Names
- Full name: South Yarra Football Club
- Nickname: Lions

2017 season
- After finals: DNQ
- Home-and-away season: 6th
- Best and fairest: Ben Guy Hough

Club details
- Founded: 1967; 59 years ago
- Competition: Southern Football League
- Premierships: 1971, 1988, 1993, 2008, 2019
- Ground: Fritsch Holzer Park

Uniforms
| Home |

= South Yarra Football Club =

The South Yarra Football Netball Club is an Australian rules football and netball club located in the southern suburbs of Melbourne. The club participates in the Southern Football League, based in the south and south eastern suburbs of Melbourne, Victoria.

==History==
The club was established in 1967

The club has changed its name several times over the years.
- 1968 - South Yarra Presbyterian FC
- 1972 - South Yarra Methodists FC.
- 1977 - South Yarra Uniting FC.
- 1982 - South Yarra FC in 1982.

==Senior premierships==
- Eastern Suburban Churches Football Association.
  - 1971 (E grade), 1988 (E grade)
- Southern Football League
  - 1993 (Division 4), 2008 (Division 3)
- Southern Football Netball League
  - 2019 (Division 4)

== Other South Yarra clubs==

=== The original South Yarra Football Club ===

A South Yarra Football Club was formed in Melbourne in 1858 or 1859, and was notable as one of the earliest Australian rules football clubs. The club, along with the original St Kilda, was influential in 1859 and 1860 in assisting the Melbourne Football Club create codified rules, which developed into the game of today. The club was strong through the 1860s, and won the Athletic Sports Committee Challenge Cup in 1866. The club significantly weakened in the late 1860s, and disbanded in mid-1873, many of its members having broken away to form the present day St Kilda Football Club.

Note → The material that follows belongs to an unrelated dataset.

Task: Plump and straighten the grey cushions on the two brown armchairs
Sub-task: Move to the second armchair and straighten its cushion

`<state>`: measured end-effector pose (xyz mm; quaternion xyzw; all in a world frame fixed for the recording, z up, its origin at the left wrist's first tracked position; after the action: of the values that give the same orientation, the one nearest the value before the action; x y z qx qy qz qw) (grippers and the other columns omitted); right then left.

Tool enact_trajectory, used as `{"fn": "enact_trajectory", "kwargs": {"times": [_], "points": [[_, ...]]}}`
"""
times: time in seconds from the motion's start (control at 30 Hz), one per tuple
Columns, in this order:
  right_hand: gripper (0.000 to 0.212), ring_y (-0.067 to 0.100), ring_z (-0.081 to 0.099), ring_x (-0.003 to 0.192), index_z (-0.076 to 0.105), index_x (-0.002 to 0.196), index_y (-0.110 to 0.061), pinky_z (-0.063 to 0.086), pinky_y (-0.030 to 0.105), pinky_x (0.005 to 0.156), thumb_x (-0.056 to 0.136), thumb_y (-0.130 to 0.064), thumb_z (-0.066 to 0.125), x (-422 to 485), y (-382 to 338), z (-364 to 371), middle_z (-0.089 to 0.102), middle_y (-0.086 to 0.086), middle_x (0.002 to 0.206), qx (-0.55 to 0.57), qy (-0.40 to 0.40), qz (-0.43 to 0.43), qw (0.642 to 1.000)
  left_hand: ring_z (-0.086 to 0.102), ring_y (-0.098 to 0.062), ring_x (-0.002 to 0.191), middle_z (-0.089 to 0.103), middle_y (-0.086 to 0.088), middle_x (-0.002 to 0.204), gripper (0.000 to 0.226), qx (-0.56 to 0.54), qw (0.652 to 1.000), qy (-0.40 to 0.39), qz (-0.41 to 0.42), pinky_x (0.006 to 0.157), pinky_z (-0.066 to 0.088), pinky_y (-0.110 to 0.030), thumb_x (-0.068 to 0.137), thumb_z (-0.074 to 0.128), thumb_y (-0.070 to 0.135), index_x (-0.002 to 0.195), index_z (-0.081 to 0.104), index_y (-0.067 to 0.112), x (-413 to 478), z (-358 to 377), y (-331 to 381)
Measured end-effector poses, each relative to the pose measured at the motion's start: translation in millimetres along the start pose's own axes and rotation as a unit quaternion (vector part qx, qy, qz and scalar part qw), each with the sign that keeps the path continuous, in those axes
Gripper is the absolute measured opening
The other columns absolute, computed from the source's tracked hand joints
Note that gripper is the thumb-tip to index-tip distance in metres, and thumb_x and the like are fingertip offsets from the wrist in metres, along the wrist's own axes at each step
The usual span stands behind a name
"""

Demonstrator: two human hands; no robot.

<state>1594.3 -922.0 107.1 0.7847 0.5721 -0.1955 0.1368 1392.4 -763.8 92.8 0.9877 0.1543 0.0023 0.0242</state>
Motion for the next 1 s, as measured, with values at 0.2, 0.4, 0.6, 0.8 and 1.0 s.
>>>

=== South Yarra Standard Football Club ===

This club formed in 1874-75, two years after the original South Yarra folded. It was formed by old South Yarra players and supporters, including Judge Thomas Howard Fellows. In 1881, they got permission from the council to play on the East side of Albert Park. Despite this, they would never return to senior status as players from their districts were playing in other districts. The club was dissolved to form a new stronger club.

In April 1882, they gave their funds and equipment to the Southern Club, who they wanted to be a strong district team.

=== South Yarra Football Club (2nd) ===

Another South Yarra Football Club existed in 1879 as a junior team. They disbanded before the start of the 1885 season.

=== South Yarra Football Club (3rd) ===

In 1887, a junior club formed, and 1896 they finished third in the Suburban Juniors Football Association.

In 1897, the club decided to leave the Suburban Association for the Metropolitan Association. This meant the club colours had to change to a blue jersey with a yellow band and yellow and blue stockings.

It was still playing as Christ Church South Yarra in 1951, as a social football club.

=== South Yarra Baptist Football Club ===

This club was formed as a social club in 1907.

=== South Yarra Junior Football Club ===

There have also been a few South Yarra Junior teams: one formed in 1899 and was still running in 1901.

=== South Yarra Star Football Club ===

In 1895 this team wore the colours of red and white with a blue sash.

=== Southern Football Club ===

Southern was a district team of the neighbouring suburbs of South Yarra and Prahran. They played in Fawkner Park and their games were well supported by the community. After they lost strength with members moving out of the area, the club folded in 1899 after Prahran Football Club joined the VFA.